■ **What is needed**
You are asked to repeat the listing word for word and to leave out its pictures.

■ **Material provided**
>>>

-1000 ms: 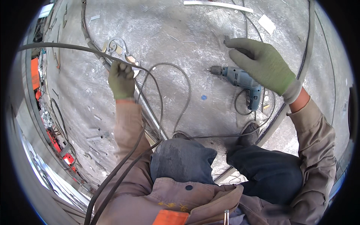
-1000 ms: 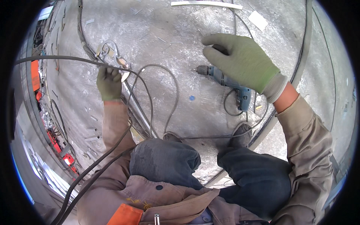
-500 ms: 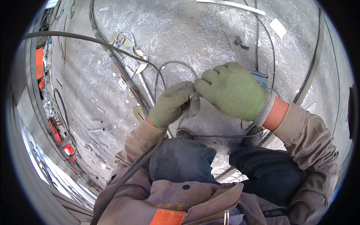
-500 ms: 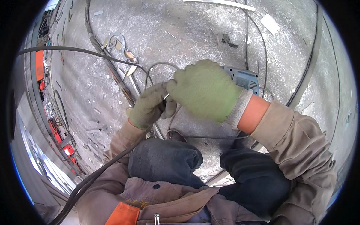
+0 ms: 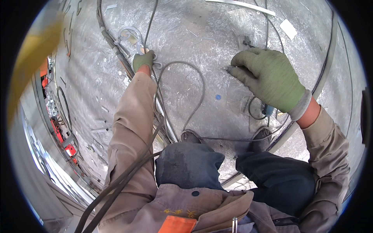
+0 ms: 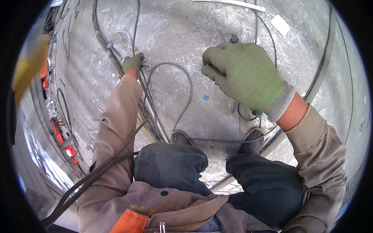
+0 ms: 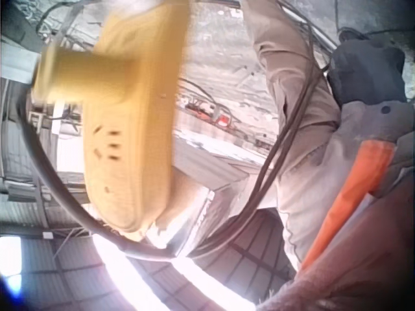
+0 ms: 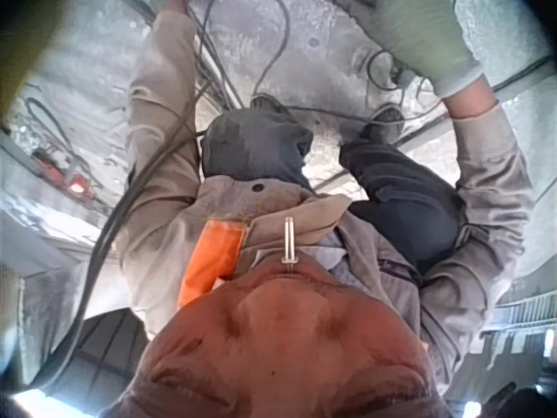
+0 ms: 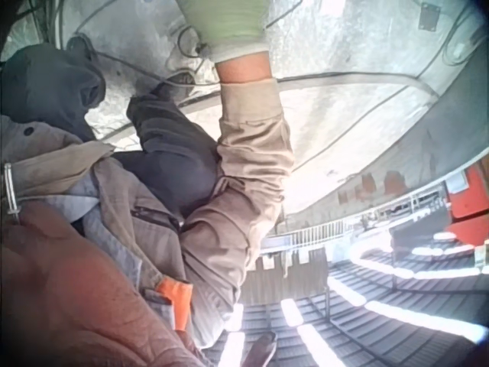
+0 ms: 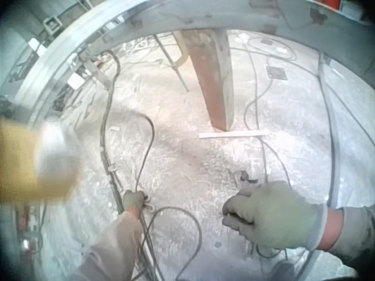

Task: The person assembles a metal gate by positioning decorative metal pieces onto a frame, grinding edges, drilling holes, and fastening components with a drill. The person handles metal bars, decorative pieces, and fasteners throughout the process.

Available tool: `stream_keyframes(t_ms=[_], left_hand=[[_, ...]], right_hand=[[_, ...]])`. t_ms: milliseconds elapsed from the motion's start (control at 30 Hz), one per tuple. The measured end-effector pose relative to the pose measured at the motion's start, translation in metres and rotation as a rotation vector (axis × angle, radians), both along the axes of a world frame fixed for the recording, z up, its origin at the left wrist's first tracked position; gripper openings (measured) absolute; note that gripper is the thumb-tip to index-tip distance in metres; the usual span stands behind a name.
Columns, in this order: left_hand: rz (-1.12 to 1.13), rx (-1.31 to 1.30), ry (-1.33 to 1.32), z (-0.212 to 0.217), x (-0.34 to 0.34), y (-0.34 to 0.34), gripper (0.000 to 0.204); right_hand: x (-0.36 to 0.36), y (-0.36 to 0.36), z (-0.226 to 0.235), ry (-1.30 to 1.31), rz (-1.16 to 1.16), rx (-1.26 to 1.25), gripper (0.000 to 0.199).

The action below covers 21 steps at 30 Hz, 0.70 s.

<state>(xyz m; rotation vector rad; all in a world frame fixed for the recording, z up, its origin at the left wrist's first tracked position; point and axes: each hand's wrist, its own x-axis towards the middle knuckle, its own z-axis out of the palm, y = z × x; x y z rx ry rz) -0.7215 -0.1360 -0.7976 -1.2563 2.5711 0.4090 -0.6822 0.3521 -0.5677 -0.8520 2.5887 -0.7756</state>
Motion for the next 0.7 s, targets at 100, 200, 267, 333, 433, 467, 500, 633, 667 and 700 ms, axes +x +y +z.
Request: stream_keyframes(t_ms=[100, 200, 267, 333, 433, 467, 500, 633, 667, 700], left_hand=[[-0.03, 0.103, 0.261, 0.016, -0.001, 0.012, 0.067], [-0.05, 0.146, 0.468, 0.042, 0.016, 0.046, 0.055], [-0.082, 0.255, 0.6, 0.058, 0.036, 0.028, 0.062], [-0.065, 0.26, 0.481, 0.064, 0.056, 0.016, 0.061], [-0.102, 0.56, 0.565, 0.085, 0.078, 0.019, 0.041], [0.164, 0.619, 0.578, 0.087, 0.079, 0.052, 0.034], [0.049, 0.538, 0.545, 0.108, 0.087, 0.04, 0.034], [0.158, 0.856, 0.448, 0.164, 0.119, 0.062, 0.036], [0.204, 1.006, 0.479, 0.18, 0.128, 0.07, 0.038], [0.252, 1.157, 0.51, 0.194, 0.135, 0.081, 0.041]], right_hand=[[0.0, 0.008, 0.014, -0.027, -0.051, -0.035, 0.029], [0.008, 0.018, 0.02, -0.053, -0.125, -0.092, 0.029], [0.003, 0.014, 0.025, -0.075, -0.15, -0.187, 0.03], [0.004, -0.004, 0.023, -0.575, -0.332, -0.253, 0.032], [0.018, -0.008, 0.006, -0.932, -0.517, -0.455, 0.036], [0.021, 0.002, -0.002, -0.982, -0.596, -0.518, 0.037], [0.018, 0.001, 0.003, -0.977, -0.566, -0.525, 0.036], [0.026, 0.022, 0.016, -0.937, -0.592, -0.469, 0.035], [0.034, 0.025, 0.024, -0.931, -0.622, -0.471, 0.035], [0.043, 0.029, 0.033, -0.923, -0.655, -0.471, 0.036]])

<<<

■ **Result**
-1000 ms: 
-1000 ms: 
-500 ms: 
-500 ms: 
+0 ms: 
+0 ms: 
+0 ms: 
+0 ms: 
+0 ms: 
+0 ms: 

Task: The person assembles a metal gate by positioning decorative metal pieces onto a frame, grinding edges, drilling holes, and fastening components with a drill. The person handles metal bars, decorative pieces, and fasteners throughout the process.

Available tool: `stream_keyframes(t_ms=[_], left_hand=[[_, ...]], right_hand=[[_, ...]])`. t_ms: milliseconds elapsed from the motion's start (control at 30 Hz), one per tuple. The measured end-effector pose relative to the pose measured at the motion's start, translation in metres and rotation as a rotation vector (axis × angle, radians), both along the axes of a world frame fixed for the recording, z up, its origin at the left wrist's first tracked position; gripper openings (measured) absolute; note that gripper is the thumb-tip to index-tip distance in metres; the usual span stands behind a name.
Columns, in this order: left_hand: rz (-1.12 to 1.13), rx (-1.31 to 1.30), ry (-1.33 to 1.32), z (-0.212 to 0.217), x (-0.34 to 0.34), y (-0.34 to 0.34), gripper (0.000 to 0.204); right_hand: x (-0.36 to 0.36), y (-0.36 to 0.36), z (-0.226 to 0.235), ry (-1.30 to 1.31), rz (-1.16 to 1.16), rx (-1.26 to 1.25), gripper (0.000 to 0.199).

The action below covers 21 steps at 30 Hz, 0.70 s.

<state>(xyz m; rotation vector rad; all in a world frame fixed for the recording, z up, its origin at the left wrist's first tracked position; point and axes: each hand's wrist, its own x-axis towards the middle knuckle, its own z-axis out of the palm, y = z × x; x y z rx ry rz) -0.7215 -0.1360 -0.7976 -1.2563 2.5711 0.4090 -0.6822 0.3521 -0.5677 -0.8520 2.5887 -0.7756</state>
Motion for the next 0.7 s, targets at 100, 200, 267, 333, 433, 467, 500, 633, 667 and 700 ms, axes +x +y +z.
Request: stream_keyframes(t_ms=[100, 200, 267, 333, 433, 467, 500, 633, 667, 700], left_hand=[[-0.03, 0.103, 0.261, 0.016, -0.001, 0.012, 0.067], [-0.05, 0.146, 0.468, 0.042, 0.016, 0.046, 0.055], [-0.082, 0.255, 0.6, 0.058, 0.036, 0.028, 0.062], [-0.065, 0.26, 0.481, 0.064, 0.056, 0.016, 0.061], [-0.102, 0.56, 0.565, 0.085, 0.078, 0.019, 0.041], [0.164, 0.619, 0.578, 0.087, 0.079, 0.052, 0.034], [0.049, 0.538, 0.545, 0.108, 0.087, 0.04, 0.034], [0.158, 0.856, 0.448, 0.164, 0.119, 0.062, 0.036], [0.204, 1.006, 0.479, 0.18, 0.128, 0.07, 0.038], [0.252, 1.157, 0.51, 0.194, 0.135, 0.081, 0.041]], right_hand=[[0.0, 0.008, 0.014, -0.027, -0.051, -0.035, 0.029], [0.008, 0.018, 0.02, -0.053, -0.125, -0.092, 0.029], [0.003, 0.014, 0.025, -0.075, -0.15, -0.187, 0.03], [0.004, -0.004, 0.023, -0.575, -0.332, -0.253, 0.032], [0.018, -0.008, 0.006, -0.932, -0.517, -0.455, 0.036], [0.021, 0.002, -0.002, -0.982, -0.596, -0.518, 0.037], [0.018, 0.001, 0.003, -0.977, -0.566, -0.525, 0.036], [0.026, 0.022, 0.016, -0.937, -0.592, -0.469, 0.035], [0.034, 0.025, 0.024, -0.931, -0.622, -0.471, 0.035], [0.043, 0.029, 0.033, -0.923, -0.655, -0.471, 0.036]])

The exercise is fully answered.